Sorry, I really meant for this blog to be “light-hearted” and occasionally even snarky, but reality keeps invading.
Something really bad happened in my neighborhood a couple of days ago, and by bad, I mean multiple police cars, ambulance, crime scene investigation vehicle bad.
My neighborhood is the sort of place where people move in as young married couples, raise a family, and live the rest of their lives. When I lived here before, we’d seen an ambulance or two, responding to health emergencies of our elderly neighbors; sometimes successfully, sometimes not. A lovely older couple who lived across the street from me passed away while we were in California- they had lived in their home for over 50 years. When I heard the first siren, I assumed it was another such situation. But the sirens didn’t stop.
Whatever was going on was taking place down the street and just around the corner- we could see the intersection was blocked off by a police car. Concerned, but not overly so, Dr. T and I went to lunch and errands. We grew more concerned when we came back an hour or so later and saw that the ambulance was no longer there, but an SUV marked “crime scene investigation” was.

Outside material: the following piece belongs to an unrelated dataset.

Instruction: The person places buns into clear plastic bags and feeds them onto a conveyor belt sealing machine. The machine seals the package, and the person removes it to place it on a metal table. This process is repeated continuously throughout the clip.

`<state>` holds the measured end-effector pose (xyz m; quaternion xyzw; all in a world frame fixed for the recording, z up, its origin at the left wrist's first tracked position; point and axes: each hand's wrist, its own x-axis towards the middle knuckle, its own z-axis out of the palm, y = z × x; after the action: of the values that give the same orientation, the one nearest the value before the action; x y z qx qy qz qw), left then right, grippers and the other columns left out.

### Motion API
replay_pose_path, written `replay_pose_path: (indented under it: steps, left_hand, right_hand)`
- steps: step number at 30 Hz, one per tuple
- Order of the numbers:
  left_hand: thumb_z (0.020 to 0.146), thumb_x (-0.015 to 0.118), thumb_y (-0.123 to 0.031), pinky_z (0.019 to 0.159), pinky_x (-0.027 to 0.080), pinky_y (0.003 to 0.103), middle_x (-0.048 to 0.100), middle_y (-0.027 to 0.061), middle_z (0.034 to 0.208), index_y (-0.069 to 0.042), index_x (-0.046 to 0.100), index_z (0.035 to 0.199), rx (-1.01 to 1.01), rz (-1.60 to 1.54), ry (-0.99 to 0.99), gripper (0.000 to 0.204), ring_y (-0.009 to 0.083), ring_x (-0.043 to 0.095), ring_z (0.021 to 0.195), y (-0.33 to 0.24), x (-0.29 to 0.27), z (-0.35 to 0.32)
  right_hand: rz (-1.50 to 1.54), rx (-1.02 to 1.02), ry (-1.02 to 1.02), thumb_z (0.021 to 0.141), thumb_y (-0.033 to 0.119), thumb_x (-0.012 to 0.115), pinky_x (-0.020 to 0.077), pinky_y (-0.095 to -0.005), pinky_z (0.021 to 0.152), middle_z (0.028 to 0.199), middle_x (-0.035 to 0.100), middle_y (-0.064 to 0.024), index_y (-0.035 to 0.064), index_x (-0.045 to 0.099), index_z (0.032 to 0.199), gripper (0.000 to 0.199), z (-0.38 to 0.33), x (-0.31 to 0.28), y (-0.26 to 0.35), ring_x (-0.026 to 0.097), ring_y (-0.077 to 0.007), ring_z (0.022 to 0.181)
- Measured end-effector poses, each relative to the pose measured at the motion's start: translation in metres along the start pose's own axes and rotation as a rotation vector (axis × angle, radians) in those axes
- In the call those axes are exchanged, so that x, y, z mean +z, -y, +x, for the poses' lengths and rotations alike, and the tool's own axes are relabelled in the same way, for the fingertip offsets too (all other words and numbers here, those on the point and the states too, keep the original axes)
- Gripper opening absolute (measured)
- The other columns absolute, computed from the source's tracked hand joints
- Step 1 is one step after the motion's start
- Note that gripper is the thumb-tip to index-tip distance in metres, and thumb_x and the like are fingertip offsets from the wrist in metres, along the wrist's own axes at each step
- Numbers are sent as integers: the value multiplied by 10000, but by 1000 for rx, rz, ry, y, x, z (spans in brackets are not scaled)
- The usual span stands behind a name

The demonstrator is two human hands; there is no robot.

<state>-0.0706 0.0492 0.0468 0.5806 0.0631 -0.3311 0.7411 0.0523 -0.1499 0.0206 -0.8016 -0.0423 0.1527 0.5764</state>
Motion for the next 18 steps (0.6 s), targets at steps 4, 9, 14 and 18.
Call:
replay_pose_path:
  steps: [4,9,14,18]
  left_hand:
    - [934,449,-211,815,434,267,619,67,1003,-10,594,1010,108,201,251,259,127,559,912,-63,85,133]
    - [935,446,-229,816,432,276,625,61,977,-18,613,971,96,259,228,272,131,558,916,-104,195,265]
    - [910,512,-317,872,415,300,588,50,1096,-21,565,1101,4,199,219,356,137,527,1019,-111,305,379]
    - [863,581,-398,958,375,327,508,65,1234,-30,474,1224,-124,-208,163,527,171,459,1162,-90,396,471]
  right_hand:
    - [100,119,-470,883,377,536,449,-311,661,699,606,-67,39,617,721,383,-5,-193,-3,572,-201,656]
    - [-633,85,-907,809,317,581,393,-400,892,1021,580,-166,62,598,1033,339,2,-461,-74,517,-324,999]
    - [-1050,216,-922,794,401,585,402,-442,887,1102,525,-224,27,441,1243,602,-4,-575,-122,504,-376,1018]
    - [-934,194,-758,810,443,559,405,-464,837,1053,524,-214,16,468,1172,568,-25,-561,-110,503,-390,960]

(I probably shouldn’t admit this, but we don’t always lock our doors. Now I was wondering whether we’d been insanely naive. Not too long ago, Dr. T and I had been discussing how personal frame of reference impacts perception: coming from urban areas in California, we felt completely secure in our neighborhood, in contrast with our next door neighbors, from rural areas in neighboring southern states. They have an alarm system, and won’t sleep with their windows open.)
Of course I wanted to know what had happened, but why? Curiosity, certainly, but more than that- were we somehow at risk too? It seemed wrong to bother the police on the scene, so we went about our business at home.
A while later, I noticed a neighbor two streets down was online. I messaged her: “any idea of what happened?” She replied that she didn’t have confirmation, but a young woman around our own kids’ age may have committed suicide. Completely at a loss for words, I responded that I guessed that there was no good answer to the question. She agreed, and we went back to our own business. Judging from the location of the emergency vehicles, I had some idea of where the trouble may have taken place. I knew there was a house where three sisters had lived. They were around The Kid’s age; they had swum in our pool when they were in elementary school.
When I realized that hoping it hadn’t been one of them meant that someone else had suffered, I stopped wanting to know anything else. But I wanted to know. I wanted to help and knew I couldn’t. And far from feeling safer, I felt more vulnerable.
I have walked up and down that street hundreds of times over the years. I have described it to other people as “the way everyone should be able to live.” It is a street with well-tended houses on generous lots, tame but wild. There are lawns and woods, birds and rabbits. There are no sidewalks. I still remember our first Halloween in the neighborhood: parents and children, with dogs on leashes, and the littlest kids being pulled in wagons, because the homes were so far apart. I told my friends in California that I felt like part of a Norman Rockwell painting. Nothing bad could ever happen on a street like that.
That night, I walked Waldo, but did not have the heart to go down that street. I don’t know if I will find out what happened, or to whom. I know I will go down that street again, but I can’t say when.